Go through the data and copy each line where the word "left" shows up.

━━━━━━━━━━

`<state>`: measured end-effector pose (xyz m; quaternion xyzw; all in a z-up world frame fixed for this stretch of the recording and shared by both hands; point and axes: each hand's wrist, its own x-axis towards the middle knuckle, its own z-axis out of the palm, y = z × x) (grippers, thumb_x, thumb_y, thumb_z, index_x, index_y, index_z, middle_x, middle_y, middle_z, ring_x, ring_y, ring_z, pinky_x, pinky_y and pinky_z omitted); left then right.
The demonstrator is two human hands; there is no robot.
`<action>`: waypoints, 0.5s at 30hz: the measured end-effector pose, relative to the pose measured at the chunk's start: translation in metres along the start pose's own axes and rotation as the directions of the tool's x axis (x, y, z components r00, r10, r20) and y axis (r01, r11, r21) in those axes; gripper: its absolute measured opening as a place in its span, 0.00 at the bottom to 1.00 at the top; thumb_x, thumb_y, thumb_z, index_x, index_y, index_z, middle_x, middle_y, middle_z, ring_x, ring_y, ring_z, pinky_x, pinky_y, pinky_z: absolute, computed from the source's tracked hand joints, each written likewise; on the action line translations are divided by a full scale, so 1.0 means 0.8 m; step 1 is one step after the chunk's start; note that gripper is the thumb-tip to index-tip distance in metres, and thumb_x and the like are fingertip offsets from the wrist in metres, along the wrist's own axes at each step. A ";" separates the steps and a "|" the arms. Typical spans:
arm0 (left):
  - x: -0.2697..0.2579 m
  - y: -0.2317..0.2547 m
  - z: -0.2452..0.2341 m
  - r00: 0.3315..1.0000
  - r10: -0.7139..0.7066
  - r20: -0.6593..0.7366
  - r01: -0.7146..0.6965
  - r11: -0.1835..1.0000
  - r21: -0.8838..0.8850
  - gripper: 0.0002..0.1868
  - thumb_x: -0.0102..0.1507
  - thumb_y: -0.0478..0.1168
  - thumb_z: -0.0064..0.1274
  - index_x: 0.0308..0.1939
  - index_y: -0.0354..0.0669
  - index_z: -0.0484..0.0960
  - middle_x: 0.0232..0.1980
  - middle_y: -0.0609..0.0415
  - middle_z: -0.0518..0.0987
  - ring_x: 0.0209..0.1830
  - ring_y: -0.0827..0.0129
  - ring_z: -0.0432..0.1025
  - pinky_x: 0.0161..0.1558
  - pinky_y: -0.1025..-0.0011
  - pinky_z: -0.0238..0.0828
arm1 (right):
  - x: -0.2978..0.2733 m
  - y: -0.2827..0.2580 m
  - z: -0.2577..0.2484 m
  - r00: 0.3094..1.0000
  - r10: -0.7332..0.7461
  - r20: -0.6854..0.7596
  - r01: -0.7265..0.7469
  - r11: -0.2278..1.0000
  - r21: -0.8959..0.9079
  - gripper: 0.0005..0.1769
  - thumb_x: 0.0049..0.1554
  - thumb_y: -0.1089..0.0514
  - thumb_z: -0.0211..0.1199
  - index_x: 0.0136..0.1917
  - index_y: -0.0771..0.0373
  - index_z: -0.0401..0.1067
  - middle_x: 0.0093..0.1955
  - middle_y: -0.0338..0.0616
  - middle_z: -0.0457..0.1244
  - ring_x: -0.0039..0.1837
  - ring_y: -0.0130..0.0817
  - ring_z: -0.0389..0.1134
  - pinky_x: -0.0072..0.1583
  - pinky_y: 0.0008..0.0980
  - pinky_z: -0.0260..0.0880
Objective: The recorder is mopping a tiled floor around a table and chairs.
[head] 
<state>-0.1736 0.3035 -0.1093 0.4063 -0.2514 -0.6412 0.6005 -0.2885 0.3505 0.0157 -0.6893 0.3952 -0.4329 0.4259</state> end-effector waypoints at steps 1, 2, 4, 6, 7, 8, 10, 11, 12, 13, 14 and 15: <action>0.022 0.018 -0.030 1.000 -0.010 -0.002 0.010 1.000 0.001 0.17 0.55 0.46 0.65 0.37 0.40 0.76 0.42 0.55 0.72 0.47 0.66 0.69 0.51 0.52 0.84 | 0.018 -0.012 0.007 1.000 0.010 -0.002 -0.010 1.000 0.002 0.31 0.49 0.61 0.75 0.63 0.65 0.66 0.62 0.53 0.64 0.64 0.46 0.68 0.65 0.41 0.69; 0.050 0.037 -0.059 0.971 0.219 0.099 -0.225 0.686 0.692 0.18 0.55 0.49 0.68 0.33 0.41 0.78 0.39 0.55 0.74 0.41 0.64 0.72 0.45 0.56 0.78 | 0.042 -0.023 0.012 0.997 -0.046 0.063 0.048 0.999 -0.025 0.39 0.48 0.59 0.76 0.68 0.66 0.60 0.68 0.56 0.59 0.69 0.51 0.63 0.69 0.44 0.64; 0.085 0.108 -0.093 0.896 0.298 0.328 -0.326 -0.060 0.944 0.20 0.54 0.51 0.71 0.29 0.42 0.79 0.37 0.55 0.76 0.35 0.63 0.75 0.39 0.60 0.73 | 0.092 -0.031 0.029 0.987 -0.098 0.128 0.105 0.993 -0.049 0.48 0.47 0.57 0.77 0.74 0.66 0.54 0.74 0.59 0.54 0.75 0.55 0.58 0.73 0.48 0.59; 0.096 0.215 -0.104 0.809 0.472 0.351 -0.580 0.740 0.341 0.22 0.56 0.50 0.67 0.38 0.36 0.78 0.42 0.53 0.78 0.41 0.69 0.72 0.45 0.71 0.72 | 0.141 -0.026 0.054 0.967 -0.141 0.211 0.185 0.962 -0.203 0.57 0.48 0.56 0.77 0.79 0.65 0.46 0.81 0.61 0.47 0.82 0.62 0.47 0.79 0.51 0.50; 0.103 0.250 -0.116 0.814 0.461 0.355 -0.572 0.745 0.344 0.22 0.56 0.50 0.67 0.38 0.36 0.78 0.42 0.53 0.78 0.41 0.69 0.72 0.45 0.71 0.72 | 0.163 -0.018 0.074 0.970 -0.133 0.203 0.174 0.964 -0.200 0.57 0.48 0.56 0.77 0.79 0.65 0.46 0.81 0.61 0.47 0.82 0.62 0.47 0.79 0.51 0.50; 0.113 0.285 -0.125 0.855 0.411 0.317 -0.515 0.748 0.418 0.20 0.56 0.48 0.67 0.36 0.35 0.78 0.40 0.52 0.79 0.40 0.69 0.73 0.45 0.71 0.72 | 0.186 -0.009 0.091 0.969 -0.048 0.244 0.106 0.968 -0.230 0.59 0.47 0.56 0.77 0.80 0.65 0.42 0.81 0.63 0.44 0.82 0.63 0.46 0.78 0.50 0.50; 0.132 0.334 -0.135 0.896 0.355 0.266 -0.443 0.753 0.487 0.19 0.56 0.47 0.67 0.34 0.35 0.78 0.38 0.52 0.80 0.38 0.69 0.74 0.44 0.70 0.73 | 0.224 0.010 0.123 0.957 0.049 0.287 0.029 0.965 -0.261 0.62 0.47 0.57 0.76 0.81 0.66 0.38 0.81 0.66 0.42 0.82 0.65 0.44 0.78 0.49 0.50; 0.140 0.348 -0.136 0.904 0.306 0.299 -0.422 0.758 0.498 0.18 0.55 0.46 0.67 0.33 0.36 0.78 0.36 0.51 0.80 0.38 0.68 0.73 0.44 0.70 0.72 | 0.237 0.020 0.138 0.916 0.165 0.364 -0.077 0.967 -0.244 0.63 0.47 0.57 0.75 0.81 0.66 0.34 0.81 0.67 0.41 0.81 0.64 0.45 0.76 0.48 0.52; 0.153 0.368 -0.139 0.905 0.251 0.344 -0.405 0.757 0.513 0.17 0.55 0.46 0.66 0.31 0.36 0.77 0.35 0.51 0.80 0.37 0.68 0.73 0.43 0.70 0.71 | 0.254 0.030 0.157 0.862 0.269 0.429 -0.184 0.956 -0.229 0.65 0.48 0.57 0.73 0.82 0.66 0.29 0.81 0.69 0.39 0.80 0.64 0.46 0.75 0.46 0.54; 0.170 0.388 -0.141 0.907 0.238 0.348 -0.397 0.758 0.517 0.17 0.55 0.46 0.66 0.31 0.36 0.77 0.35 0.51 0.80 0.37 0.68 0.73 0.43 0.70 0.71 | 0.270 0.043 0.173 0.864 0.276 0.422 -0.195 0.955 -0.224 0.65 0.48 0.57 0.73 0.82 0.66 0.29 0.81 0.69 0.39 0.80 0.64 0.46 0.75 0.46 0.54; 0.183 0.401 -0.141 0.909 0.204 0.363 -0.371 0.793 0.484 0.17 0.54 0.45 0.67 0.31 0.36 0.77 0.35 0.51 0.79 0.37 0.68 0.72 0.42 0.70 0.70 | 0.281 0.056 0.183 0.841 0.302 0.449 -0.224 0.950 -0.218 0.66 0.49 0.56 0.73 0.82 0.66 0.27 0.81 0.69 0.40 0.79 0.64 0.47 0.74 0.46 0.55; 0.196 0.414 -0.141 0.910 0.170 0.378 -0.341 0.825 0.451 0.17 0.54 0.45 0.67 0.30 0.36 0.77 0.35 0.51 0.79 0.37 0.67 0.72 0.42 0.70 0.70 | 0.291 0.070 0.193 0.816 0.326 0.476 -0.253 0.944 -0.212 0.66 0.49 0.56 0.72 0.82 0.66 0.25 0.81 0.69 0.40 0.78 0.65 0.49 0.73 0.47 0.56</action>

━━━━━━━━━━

• _Response to the exercise_
`<state>`: measured end-effector pose (xyz m; quaternion xyzw; all in a z-up world frame fixed for this stretch of the recording and shared by both hands; point and axes: each hand's wrist, its own x-axis towards the middle knuckle, its own z-axis out of the palm, y = z × x) (grippers, thumb_x, thumb_y, thumb_z, index_x, index_y, index_z, middle_x, middle_y, middle_z, ring_x, ring_y, ring_z, pinky_x, pinky_y and pinky_z omitted); left then right.
arm0 (left):

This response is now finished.